DeepForge: Leveraging AI for Microstructural Control in Metal Forming via Model Predictive Control

TL;DR

The paper tackles microstructure control in hot closed-die forging under disturbances by developing DeepForge, a soft-sensor that predicts full-field microstructure from measurable surface temperatures using a hybrid 1D CNN–GRU architecture. It integrates DeepForge with Model Predictive Control to adaptively adjust inter-stroke wait times and maintain a target grain size of $< 35\ \mu\mathrm{m}$ in a specified region, achieving a mean absolute error of $0.4\pm0.3\%$ for microstructure predictions. The approach is validated through FE simulations and experimental verification, demonstrating real-time capability (approximately $4\ \mathrm{ms}$ per stroke) and improved robustness to disturbances compared to traditional FE workflows.

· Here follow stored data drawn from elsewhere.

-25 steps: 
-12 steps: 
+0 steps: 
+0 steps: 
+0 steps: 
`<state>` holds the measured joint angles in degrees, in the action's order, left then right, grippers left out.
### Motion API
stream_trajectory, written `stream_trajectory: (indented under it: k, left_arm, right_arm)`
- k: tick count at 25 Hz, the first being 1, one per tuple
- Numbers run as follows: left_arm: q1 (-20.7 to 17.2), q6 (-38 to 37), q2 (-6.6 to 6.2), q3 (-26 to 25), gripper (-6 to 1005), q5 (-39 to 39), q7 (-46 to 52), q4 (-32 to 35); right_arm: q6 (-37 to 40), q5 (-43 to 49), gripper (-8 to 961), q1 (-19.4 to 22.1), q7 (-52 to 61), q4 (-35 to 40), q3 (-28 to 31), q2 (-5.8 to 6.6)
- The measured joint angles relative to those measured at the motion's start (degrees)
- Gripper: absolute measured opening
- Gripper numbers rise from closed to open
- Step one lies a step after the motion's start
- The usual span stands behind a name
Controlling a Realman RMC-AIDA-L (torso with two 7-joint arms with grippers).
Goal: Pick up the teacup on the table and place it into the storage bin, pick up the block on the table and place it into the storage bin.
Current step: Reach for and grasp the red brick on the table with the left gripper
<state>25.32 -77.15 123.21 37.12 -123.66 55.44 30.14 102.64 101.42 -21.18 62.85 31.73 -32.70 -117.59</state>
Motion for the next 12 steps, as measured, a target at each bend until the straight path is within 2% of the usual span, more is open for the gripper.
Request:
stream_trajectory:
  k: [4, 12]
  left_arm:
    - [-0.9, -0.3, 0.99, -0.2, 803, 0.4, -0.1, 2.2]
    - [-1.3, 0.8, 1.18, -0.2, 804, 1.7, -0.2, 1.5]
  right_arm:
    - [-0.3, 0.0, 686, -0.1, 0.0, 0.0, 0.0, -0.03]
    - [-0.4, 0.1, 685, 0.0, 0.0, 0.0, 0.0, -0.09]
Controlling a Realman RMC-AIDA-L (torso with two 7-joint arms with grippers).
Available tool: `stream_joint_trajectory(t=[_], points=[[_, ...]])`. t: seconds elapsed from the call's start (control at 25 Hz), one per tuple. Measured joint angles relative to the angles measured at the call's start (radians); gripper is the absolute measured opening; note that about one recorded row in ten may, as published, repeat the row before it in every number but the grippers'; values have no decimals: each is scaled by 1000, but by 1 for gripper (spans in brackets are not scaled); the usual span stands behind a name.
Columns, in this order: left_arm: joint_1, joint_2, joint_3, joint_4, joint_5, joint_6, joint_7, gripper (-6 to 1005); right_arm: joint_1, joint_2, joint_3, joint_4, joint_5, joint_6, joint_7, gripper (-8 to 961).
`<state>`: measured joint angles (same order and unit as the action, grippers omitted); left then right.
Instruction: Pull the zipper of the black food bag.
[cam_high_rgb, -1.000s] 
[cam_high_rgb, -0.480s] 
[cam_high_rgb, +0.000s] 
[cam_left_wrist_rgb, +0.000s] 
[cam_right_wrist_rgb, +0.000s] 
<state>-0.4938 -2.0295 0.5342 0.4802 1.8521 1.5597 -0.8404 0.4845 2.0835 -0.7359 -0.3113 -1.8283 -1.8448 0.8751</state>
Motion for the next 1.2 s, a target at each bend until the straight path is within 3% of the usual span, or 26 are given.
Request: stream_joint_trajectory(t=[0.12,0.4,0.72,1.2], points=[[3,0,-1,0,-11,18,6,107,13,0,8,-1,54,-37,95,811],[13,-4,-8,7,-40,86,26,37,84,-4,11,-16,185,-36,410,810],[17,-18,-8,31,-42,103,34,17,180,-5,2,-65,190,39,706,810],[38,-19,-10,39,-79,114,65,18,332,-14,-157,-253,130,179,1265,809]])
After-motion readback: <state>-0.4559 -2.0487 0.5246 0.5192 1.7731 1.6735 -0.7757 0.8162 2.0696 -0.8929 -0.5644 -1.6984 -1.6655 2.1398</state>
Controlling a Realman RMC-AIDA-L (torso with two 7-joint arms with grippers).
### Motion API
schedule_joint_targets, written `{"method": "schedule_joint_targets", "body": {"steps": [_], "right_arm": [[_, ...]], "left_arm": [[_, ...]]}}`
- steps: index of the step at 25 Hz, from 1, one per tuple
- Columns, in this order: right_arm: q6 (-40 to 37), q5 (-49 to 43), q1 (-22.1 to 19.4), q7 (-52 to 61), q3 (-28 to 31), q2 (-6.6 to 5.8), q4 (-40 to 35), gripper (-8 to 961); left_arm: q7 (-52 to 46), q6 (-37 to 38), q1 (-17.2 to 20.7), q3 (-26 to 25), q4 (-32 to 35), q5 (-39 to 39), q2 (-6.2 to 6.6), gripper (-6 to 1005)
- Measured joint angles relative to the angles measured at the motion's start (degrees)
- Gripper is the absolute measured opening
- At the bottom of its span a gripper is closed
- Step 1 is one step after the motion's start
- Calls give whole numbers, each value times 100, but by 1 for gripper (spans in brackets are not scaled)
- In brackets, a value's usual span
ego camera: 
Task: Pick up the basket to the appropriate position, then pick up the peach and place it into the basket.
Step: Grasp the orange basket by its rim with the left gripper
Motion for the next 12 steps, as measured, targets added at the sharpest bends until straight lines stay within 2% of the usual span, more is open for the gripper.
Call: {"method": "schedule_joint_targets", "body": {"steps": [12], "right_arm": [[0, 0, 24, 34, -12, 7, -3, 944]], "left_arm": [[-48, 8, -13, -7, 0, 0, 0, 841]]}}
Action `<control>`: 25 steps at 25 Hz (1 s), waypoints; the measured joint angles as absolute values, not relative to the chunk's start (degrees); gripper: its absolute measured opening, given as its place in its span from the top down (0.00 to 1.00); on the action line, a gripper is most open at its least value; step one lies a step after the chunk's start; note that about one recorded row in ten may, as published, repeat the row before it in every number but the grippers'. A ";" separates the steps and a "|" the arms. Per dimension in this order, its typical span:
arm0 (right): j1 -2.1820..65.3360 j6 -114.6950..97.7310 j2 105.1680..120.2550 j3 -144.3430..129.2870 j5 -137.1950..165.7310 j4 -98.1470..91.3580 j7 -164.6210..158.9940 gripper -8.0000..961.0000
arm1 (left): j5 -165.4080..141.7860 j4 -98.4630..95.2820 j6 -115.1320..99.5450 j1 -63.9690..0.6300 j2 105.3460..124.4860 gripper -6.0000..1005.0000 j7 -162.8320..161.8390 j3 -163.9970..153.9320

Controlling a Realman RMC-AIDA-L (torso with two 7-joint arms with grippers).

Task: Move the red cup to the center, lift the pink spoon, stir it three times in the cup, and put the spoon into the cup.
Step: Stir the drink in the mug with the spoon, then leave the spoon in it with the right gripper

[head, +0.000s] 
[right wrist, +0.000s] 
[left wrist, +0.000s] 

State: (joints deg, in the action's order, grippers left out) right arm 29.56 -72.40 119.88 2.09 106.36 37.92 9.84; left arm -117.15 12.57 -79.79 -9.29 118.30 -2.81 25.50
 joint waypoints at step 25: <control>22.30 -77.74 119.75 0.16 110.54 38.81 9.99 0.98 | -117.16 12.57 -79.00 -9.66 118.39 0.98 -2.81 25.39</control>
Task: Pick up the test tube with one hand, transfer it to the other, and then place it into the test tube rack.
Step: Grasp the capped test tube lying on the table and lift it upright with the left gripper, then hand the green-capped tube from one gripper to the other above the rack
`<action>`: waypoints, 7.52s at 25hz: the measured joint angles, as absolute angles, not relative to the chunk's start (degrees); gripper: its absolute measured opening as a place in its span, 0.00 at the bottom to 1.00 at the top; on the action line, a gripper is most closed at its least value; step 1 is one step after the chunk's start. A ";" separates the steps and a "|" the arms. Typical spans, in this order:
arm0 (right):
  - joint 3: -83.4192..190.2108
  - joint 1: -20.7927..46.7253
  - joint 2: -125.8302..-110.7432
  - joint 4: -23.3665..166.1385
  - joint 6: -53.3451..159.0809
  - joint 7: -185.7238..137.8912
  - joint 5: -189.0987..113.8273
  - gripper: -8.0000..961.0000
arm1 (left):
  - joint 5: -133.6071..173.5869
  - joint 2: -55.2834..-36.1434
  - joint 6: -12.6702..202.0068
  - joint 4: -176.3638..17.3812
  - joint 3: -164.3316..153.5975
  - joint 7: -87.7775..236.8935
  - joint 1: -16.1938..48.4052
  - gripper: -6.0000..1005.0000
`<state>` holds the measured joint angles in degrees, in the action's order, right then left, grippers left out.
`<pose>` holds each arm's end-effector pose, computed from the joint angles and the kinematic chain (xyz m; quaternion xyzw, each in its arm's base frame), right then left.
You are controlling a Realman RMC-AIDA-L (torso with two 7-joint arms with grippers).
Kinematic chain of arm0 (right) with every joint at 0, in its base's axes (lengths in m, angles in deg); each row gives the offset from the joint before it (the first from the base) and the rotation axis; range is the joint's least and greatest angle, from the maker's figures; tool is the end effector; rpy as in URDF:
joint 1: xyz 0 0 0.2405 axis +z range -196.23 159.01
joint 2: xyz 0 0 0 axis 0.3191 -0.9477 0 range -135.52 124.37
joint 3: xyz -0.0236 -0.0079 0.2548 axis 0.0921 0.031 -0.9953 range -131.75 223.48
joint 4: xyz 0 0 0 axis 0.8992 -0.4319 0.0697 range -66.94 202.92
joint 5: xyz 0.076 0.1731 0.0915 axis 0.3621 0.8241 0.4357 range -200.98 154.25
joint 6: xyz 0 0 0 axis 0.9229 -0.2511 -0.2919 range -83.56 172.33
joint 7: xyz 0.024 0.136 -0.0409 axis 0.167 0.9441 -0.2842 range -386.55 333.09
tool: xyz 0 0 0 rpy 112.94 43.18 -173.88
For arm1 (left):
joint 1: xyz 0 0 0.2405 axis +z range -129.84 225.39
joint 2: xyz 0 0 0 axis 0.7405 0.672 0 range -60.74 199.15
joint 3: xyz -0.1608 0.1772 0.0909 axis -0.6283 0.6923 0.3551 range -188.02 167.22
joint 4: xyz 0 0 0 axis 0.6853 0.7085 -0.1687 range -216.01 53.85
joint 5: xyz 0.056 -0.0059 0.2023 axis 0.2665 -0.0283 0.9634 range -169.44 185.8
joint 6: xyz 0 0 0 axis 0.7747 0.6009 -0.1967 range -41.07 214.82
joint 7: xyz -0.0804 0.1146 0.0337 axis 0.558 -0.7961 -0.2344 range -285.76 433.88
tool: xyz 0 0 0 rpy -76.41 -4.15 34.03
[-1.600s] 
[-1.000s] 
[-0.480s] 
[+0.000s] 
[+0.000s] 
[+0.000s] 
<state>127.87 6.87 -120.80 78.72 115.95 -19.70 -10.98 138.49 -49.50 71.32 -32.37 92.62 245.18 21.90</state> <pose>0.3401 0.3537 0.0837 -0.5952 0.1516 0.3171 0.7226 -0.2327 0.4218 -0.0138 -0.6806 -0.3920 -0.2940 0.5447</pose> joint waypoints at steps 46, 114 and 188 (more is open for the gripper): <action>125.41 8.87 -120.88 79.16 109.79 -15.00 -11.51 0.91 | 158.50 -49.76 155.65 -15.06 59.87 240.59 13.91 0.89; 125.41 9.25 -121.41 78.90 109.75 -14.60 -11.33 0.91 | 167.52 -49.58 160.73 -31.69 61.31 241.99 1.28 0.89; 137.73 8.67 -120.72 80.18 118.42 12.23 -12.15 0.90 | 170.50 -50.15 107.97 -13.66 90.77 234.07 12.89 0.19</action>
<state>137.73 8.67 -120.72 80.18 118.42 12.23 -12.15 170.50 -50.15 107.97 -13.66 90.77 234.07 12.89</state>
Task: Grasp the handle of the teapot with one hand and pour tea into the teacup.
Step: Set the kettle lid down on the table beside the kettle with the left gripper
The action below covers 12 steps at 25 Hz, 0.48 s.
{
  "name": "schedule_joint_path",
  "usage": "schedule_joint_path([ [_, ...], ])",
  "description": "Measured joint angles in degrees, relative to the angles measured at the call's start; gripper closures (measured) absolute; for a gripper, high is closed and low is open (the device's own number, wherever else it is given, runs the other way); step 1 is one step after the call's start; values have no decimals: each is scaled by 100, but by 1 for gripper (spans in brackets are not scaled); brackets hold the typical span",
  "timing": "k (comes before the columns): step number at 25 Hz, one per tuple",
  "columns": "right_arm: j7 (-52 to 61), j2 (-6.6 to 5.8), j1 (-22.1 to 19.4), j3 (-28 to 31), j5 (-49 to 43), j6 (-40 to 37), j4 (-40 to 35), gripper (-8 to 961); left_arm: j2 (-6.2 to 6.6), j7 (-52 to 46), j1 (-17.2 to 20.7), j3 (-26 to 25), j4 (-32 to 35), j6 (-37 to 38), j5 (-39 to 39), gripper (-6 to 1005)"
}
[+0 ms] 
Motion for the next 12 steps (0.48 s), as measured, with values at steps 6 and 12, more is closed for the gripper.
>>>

This work advances practical microstructure control in forging by enabling in-situ, data-driven adjustments based on surface-temperature measurements, with clear avenues to extend to more geometries and 3D modeling.

Abstract

This study presents a novel method for microstructure control in closed die hot forging that combines Model Predictive Control (MPC) with a developed machine learning model called DeepForge. DeepForge uses an architecture that combines 1D convolutional neural networks and gated recurrent units. It uses surface temperature measurements of a workpiece as input to predict microstructure changes during forging. The paper also details DeepForge's architecture and the finite element simulation model used to generate the data set, using a three-stroke forging process. The results demonstrate DeepForge's ability to predict microstructure with a mean absolute error of 0.4$\pm$0.3%. In addition, the study explores the use of MPC to adjust inter-stroke wait times, effectively counteracting temperature disturbances to achieve a target grain size of less than 35 microns within a specific 2D region of the workpiece. These results are then verified experimentally, demonstrating a significant step towards improved control and quality in forging processes where temperature can be used as an additional degree of freedom in the process.

Figures (10)

• Figure 1: A diagram illustrating the simulation that involves a three-stage hot closed-die forging process, in which a specimen is moved from a preheated oven to a designated temperature in transport time and then subjected to three forging strokes. Each forging stroke's time is indicated by the upsetting time, while the interval between two successive strokes is expressed by a parameter called wait time. Finally, the last wait time is between the final stroke and the quenching. It is also worth noting that the green arrows visualise the moments when the simulation outputs the microstructure of the workpiece.
• Figure 2: Visualization of the three-stroke hot forging FE-based simulation, where the colour bar corresponds to displacement in y denoted as $U_{y}$. The specimen consists of 20$\times$10 finite elements giving a total of 231 nodal values. It should also be noted that, due to axial symmetry, only one-half of the part is simulated.
• Figure 3: Example of an input-output pair, where the applied stroke is characterized with the wait time of 7.6 s and upsetting time of 0.13 s.
• Figure 4: Visualisation of the input required for DeepForge, where only the normalized surface temperature that can be measured in the real process is used to predict the full microstructure of a workpiece consisting of six 2D arrays.
• Figure 5: The general workflow of DeepForge in the train scenario involves taking surface temperatures, i.e. surface temperatures, from time moments $t-3$, $t-2$, $t-1$ along with a forging strategy as input. It is important to highlight that in instances where prior measurements are absent, such as when a part is freshly removed from an oven and undergoes deformation during the first forging stroke, the first two surface temperatures are assigned a default value of 0. This input information is then passed through DeepForge, which ultimately reconstructs 2D arrays expressing the microstructure of the part, incorporating the effects of the forging strategy applied. Finally, the reconstructed arrays are compared to the ground truth using the Mean Absolute Error (MAE) loss function. This loss is backpropagated and the entire network is trained over a number of epochs to optimise the performance of the model.